Texas authorities believe domestic violence may have been at the root of Devin Kelley’s murderous rampage in a church near San Antonio on Sunday, and the military now concedes that its failure to enter details of a previous domestic violence conviction may have made it easier for him to obtain the assault rifle he used to kill 26 people. But before we conclude that the simple issue here is a failure to enforce existing gun laws, we should bear in mind that where domestic violence is concerned, federal restrictions on gun sales contain enormous loopholes that put millions of women at risk every year.
In the 1990s, Congress passed laws prohibiting those convicted of domestic violence misdemeanors and those subject to permanent restraining orders from buying guns — but its definition of an “intimate partner” only includes a spouse, a co-habitant or someone with whom the perpetrator shares a child.
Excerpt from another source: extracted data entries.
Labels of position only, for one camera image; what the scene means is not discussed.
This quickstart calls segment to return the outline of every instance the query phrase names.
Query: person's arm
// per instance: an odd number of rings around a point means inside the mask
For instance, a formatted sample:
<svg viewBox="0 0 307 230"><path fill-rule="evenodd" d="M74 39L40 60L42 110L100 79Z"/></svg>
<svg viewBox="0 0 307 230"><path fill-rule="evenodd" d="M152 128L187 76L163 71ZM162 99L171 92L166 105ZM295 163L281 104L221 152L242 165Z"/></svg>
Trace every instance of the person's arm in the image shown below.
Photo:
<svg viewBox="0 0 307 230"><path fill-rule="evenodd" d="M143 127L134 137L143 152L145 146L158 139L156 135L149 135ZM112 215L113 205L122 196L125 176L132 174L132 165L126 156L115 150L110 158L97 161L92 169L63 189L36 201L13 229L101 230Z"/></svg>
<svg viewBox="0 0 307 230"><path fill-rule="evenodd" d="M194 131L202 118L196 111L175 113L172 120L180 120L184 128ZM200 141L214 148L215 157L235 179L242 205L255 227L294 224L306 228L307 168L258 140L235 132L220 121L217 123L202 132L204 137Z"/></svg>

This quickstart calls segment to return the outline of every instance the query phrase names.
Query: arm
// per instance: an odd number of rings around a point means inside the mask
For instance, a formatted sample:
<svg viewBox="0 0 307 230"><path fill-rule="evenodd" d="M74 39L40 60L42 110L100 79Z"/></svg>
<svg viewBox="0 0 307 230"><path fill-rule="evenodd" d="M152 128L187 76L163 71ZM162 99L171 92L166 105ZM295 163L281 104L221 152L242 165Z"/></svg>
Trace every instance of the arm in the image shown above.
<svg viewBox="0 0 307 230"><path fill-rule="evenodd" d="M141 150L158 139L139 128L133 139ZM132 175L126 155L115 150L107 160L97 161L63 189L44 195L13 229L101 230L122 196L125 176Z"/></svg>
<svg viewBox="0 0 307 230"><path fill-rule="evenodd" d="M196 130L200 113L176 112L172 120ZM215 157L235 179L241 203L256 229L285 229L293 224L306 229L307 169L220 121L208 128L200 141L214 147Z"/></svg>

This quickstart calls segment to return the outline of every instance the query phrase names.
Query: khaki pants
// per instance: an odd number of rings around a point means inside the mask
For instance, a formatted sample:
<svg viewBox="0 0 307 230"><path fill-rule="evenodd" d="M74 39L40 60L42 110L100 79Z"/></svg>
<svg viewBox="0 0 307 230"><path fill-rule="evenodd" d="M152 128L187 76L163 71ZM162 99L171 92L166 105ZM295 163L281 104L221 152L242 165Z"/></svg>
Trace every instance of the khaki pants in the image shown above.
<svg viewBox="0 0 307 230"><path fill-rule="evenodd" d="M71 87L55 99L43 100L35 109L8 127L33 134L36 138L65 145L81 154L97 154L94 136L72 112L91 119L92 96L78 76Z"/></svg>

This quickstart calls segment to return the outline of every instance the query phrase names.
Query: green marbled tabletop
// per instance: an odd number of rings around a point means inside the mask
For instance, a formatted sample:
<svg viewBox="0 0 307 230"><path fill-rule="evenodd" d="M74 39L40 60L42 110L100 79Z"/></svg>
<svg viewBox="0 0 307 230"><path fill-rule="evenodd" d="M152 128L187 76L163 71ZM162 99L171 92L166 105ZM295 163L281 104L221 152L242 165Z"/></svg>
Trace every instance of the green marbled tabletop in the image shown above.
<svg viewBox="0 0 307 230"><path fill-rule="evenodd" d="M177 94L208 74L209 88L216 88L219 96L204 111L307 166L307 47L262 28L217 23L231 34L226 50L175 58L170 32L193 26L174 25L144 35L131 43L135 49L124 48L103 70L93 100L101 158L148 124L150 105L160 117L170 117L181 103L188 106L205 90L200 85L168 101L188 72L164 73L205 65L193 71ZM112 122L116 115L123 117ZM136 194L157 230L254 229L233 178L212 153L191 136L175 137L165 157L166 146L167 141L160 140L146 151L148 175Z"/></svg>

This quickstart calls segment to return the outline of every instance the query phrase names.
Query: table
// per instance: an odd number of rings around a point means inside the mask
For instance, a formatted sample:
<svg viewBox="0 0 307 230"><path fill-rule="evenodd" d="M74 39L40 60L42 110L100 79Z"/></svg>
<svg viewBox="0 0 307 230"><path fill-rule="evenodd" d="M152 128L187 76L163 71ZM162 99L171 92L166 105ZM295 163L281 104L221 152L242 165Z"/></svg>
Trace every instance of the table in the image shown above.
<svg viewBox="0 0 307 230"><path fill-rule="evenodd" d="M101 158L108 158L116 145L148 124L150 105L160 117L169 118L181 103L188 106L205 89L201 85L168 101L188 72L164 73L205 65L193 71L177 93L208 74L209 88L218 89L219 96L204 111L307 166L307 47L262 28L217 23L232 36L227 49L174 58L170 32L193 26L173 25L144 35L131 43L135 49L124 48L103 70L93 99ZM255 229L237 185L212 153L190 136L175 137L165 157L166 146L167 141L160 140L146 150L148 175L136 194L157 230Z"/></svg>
That leaves what anti-domestic violence advocates call the “boyfriend loophole,” the “stalker loophole,” the “temporary restraining order loophole” and the “relinquishment loophole.” In all four cases, the law not only fails to protect everyone it could but actually misses those who might be most vulnerable.
Decades ago, domestic homicides were overwhelmingly committed by spouses, but that is no longer true. According to the most recent information from the Bureau of Justice Statistics, such killings are now more commonly committed by non-married partners. Stalking is typically charged as a misdemeanor, so it doesn’t automatically lead to a federal prohibition on buying a gun. The Center for American Progress scrutinized conviction records in 20 states and found nearly 12,000 people who had been convicted of misdemeanor stalking who had guns, but according to the National Institute of Justice, fully 90 percent of victims of murder or attempted murder by a partner had previously been stalked. Temporary restraining orders are typically the first step in the process for women seeking protection from abusers, and it is during the period when they first are in effect that the women are likely most at risk. A 2010 report in the Journal of the American Academy of Psychiatry and the Law summarized multiple studies showing that it is in the early stages of such protection that such orders tend to be violated and that women report additional abuse. And finally, the federal law prohibits those convicted of domestic violence from owning guns, but it includes no explicit requirement that they actually turn over any guns they already have. Some states (including Maryland, in certain circumstances) do require the relinquishment of guns by domestic abusers and the subjects of restraining orders, and Boston University researchers found a drop of nearly 15 percent in intimate-partner gun homicides in those states.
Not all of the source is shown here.